▶ [Data below]:
********

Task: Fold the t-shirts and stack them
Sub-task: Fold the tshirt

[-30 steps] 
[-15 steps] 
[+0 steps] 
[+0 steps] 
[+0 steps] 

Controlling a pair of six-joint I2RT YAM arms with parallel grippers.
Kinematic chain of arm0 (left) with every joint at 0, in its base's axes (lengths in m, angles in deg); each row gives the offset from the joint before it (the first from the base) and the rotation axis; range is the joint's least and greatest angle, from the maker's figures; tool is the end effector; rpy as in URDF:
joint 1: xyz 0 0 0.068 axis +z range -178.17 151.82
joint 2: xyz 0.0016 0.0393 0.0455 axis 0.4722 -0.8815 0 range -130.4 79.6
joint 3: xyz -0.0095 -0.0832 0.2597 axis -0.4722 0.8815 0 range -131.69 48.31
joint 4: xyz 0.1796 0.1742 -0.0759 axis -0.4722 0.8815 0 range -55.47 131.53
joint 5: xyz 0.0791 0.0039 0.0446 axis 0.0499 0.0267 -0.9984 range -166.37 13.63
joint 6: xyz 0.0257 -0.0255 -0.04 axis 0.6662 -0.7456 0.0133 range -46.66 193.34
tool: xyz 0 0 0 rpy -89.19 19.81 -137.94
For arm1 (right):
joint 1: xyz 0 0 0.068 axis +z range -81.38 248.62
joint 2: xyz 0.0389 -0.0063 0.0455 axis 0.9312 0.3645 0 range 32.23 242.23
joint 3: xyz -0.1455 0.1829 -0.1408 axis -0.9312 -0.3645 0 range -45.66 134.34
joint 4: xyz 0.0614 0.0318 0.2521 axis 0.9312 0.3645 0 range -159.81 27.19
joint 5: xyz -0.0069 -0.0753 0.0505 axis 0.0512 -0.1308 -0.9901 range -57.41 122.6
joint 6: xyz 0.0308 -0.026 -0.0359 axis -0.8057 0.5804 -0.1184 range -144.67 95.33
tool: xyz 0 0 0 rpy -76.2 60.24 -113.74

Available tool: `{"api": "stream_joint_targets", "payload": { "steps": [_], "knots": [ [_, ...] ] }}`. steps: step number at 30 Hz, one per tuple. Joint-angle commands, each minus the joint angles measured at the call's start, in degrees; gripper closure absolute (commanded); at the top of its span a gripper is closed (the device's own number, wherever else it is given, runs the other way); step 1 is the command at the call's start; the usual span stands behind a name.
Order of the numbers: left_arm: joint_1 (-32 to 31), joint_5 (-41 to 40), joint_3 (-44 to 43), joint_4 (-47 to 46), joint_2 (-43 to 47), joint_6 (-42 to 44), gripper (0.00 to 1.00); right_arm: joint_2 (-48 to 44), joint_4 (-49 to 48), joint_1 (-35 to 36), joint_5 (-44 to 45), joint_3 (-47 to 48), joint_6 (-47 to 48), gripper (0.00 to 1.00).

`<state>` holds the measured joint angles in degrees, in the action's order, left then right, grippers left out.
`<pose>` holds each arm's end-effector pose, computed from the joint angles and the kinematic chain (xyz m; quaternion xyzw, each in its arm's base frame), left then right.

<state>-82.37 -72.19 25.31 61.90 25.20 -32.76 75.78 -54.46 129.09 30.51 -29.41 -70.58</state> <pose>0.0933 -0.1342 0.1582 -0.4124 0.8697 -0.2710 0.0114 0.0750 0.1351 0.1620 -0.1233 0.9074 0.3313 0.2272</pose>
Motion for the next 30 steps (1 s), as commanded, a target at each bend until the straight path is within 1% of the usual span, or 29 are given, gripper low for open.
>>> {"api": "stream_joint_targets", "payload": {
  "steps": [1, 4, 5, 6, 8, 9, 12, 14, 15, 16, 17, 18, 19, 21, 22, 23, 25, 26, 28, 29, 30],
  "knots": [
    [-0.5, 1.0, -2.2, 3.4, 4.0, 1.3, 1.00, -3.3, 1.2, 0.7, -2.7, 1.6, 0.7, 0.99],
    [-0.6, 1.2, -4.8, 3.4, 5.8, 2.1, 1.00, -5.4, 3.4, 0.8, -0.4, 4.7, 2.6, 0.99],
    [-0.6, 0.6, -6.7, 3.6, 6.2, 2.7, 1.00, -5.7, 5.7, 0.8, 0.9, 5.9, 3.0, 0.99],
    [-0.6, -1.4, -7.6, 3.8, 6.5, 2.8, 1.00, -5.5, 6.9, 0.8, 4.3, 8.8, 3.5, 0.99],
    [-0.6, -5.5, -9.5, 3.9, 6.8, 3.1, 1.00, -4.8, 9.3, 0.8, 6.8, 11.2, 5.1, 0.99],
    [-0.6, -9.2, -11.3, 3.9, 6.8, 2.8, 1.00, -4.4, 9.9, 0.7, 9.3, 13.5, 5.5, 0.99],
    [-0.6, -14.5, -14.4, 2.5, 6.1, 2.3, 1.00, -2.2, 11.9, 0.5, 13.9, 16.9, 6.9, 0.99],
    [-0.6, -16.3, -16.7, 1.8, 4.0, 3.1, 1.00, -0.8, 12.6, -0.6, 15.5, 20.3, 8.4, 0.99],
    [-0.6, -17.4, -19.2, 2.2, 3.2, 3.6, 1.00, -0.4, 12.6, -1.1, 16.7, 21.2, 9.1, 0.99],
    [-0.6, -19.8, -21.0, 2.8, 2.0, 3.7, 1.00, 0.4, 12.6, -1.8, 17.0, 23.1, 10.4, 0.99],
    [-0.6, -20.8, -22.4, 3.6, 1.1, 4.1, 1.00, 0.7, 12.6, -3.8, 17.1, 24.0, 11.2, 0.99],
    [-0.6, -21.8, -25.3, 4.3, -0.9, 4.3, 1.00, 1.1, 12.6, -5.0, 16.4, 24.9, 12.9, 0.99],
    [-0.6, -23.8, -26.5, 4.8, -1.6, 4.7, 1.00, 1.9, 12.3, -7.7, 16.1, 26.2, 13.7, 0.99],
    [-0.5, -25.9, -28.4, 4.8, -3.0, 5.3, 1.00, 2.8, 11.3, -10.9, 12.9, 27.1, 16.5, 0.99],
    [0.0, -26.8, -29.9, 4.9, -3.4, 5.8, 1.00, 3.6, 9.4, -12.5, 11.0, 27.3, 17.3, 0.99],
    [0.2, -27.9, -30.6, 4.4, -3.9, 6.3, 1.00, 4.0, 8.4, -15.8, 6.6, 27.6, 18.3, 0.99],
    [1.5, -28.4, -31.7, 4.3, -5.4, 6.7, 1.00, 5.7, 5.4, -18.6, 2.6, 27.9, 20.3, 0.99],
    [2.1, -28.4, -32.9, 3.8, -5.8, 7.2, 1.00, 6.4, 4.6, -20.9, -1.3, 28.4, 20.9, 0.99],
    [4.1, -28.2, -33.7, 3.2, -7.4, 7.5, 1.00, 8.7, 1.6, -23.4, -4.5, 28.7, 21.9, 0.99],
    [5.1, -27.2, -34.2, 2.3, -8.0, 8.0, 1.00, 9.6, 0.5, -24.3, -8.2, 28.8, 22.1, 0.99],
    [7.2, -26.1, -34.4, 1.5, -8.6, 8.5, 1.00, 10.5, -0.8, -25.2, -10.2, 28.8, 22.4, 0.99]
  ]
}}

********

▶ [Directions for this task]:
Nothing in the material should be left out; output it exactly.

▶ [Answer area]:
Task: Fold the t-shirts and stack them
Sub-task: Fold the tshirt

[-30 steps] 
[-15 steps] 
[+0 steps] 
[+0 steps] 
[+0 steps] 

Controlling a pair of six-joint I2RT YAM arms with parallel grippers.
Kinematic chain of arm0 (left) with every joint at 0, in its base's axes (lengths in m, angles in deg); each row gives the offset from the joint before it (the first from the base) and the rotation axis; range is the joint's least and greatest angle, from the maker's figures; tool is the end effector; rpy as in URDF:
joint 1: xyz 0 0 0.068 axis +z range -178.17 151.82
joint 2: xyz 0.0016 0.0393 0.0455 axis 0.4722 -0.8815 0 range -130.4 79.6
joint 3: xyz -0.0095 -0.0832 0.2597 axis -0.4722 0.8815 0 range -131.69 48.31
joint 4: xyz 0.1796 0.1742 -0.0759 axis -0.4722 0.8815 0 range -55.47 131.53
joint 5: xyz 0.0791 0.0039 0.0446 axis 0.0499 0.0267 -0.9984 range -166.37 13.63
joint 6: xyz 0.0257 -0.0255 -0.04 axis 0.6662 -0.7456 0.0133 range -46.66 193.34
tool: xyz 0 0 0 rpy -89.19 19.81 -137.94
For arm1 (right):
joint 1: xyz 0 0 0.068 axis +z range -81.38 248.62
joint 2: xyz 0.0389 -0.0063 0.0455 axis 0.9312 0.3645 0 range 32.23 242.23
joint 3: xyz -0.1455 0.1829 -0.1408 axis -0.9312 -0.3645 0 range -45.66 134.34
joint 4: xyz 0.0614 0.0318 0.2521 axis 0.9312 0.3645 0 range -159.81 27.19
joint 5: xyz -0.0069 -0.0753 0.0505 axis 0.0512 -0.1308 -0.9901 range -57.41 122.6
joint 6: xyz 0.0308 -0.026 -0.0359 axis -0.8057 0.5804 -0.1184 range -144.67 95.33
tool: xyz 0 0 0 rpy -76.2 60.24 -113.74

Available tool: `{"api": "stream_joint_targets", "payload": { "steps": [_], "knots": [ [_, ...] ] }}`. steps: step number at 30 Hz, one per tuple. Joint-angle commands, each minus the joint angles measured at the call's start, in degrees; gripper closure absolute (commanded); at the top of its span a gripper is closed (the device's own number, wherever else it is given, runs the other way); step 1 is the command at the call's start; the usual span stands behind a name.
Order of the numbers: left_arm: joint_1 (-32 to 31), joint_5 (-41 to 40), joint_3 (-44 to 43), joint_4 (-47 to 46), joint_2 (-43 to 47), joint_6 (-42 to 44), gripper (0.00 to 1.00); right_arm: joint_2 (-48 to 44), joint_4 (-49 to 48), joint_1 (-35 to 36), joint_5 (-44 to 45), joint_3 (-47 to 48), joint_6 (-47 to 48), gripper (0.00 to 1.00).

`<state>` holds the measured joint angles in degrees, in the action's order, left then right, grippers left out.
`<pose>` holds each arm's end-effector pose, computed from the joint angles and the kinematic chain (xyz m; quaternion xyzw, each in its arm's base frame), left then right.

<state>-82.37 -72.19 25.31 61.90 25.20 -32.76 75.78 -54.46 129.09 30.51 -29.41 -70.58</state> <pose>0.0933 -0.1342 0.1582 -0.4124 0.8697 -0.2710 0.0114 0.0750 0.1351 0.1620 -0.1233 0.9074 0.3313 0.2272</pose>
Motion for the next 30 steps (1 s), as commanded, a target at each bend until the straight path is within 1% of the usual span, or 29 are given, gripper low for open.
>>> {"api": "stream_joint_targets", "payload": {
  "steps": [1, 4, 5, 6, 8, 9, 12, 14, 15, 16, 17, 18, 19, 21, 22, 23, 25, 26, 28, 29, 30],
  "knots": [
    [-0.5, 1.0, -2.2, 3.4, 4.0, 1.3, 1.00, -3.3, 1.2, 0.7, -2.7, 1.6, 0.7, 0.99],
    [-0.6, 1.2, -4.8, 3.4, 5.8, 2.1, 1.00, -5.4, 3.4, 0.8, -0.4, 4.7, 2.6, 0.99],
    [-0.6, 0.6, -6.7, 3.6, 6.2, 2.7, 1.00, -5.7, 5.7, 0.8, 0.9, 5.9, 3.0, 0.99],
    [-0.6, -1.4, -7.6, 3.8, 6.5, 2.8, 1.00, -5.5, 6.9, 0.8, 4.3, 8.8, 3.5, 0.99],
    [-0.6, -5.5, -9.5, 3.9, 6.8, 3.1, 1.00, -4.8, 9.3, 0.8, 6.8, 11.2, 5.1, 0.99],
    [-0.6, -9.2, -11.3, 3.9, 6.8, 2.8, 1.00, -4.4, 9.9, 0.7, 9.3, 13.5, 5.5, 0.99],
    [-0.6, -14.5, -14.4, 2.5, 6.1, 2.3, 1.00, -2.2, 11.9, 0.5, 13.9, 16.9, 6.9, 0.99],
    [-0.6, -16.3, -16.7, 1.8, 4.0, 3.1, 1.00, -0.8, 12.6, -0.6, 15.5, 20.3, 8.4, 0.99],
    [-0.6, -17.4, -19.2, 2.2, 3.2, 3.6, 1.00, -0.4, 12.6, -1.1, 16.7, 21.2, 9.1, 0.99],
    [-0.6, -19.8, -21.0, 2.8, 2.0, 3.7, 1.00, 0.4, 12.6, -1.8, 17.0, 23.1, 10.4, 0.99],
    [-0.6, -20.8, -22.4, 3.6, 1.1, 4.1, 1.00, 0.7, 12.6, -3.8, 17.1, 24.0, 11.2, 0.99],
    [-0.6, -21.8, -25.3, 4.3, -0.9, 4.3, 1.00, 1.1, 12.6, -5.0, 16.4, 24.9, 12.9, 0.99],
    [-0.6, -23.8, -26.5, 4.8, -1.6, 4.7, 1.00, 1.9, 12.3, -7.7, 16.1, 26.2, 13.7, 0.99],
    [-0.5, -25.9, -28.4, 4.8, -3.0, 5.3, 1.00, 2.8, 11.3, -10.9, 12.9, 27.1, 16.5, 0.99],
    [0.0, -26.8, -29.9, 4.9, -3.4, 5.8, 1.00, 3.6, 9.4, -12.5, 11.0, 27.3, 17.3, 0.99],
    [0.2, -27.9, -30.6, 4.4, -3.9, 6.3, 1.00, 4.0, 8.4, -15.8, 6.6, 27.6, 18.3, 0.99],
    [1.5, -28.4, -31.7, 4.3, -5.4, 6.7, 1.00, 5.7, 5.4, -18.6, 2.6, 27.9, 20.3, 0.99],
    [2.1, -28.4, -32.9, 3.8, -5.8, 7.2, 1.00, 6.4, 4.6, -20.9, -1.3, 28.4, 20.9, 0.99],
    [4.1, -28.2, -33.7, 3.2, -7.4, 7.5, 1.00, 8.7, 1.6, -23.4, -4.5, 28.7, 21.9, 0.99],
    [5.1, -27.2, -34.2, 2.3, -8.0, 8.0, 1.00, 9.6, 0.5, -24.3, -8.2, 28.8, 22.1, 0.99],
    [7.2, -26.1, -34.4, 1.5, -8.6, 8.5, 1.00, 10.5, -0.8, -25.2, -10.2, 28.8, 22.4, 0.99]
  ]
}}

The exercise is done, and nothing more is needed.